WORK TO BE COMPLETED:
Extract, unchanged, every line from the top of the material below through the line with "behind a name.", and no more.

DATA BLOCK:
————
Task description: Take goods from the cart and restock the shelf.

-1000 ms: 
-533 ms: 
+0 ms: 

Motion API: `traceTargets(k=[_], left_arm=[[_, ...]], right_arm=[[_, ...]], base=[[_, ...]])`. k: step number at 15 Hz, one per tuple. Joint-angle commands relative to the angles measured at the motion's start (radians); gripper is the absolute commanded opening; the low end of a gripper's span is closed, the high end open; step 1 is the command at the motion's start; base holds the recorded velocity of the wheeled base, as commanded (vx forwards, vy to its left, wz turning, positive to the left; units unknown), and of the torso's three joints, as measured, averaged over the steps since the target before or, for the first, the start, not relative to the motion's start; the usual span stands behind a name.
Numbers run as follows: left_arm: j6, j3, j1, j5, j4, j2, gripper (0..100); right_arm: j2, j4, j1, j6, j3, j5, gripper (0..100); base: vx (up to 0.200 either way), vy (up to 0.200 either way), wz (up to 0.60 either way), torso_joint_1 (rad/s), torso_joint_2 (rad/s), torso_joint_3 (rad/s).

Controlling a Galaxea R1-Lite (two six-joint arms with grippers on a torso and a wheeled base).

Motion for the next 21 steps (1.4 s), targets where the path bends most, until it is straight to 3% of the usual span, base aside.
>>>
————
RESULT FOR THIS EXERCISE:
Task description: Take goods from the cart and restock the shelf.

-1000 ms: 
-533 ms: 
+0 ms: 

Motion API: `traceTargets(k=[_], left_arm=[[_, ...]], right_arm=[[_, ...]], base=[[_, ...]])`. k: step number at 15 Hz, one per tuple. Joint-angle commands relative to the angles measured at the motion's start (radians); gripper is the absolute commanded opening; the low end of a gripper's span is closed, the high end open; step 1 is the command at the motion's start; base holds the recorded velocity of the wheeled base, as commanded (vx forwards, vy to its left, wz turning, positive to the left; units unknown), and of the torso's three joints, as measured, averaged over the steps since the target before or, for the first, the start, not relative to the motion's start; the usual span stands behind a name.

Nothing else remains for the exercise.